Write out an exact copy of the line containing "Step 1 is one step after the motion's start" and all lines that follow it in the data below, leaving out pictures.

------ STORED DATA ------

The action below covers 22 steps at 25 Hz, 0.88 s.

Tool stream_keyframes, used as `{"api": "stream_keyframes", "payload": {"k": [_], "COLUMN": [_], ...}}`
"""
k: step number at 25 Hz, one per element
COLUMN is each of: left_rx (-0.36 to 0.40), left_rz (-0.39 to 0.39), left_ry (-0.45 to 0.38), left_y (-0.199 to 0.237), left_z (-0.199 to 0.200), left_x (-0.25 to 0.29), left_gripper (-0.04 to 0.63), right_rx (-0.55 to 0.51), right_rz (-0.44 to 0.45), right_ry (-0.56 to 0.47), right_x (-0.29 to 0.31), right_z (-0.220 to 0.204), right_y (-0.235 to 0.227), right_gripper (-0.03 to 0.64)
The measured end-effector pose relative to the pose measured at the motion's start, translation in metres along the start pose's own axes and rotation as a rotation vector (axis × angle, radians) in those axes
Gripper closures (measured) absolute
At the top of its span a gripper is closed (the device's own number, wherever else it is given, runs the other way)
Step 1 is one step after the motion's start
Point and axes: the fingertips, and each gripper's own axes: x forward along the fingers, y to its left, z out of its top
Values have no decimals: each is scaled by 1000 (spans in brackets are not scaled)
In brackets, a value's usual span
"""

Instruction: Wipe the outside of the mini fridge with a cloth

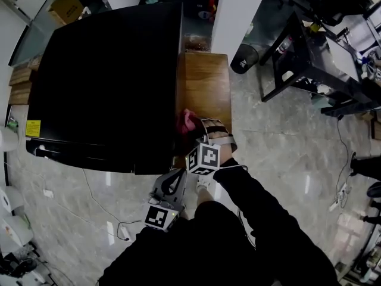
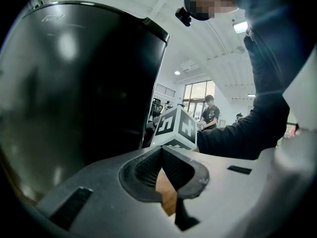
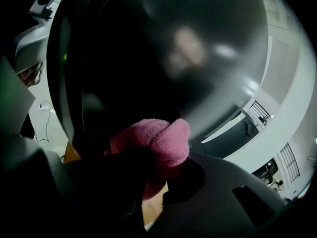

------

EXERCISE RESULT
Step 1 is one step after the motion's start
Point and axes: the fingertips, and each gripper's own axes: x forward along the fingers, y to its left, z out of its top
Values have no decimals: each is scaled by 1000 (spans in brackets are not scaled)
In brackets, a value's usual span
"""

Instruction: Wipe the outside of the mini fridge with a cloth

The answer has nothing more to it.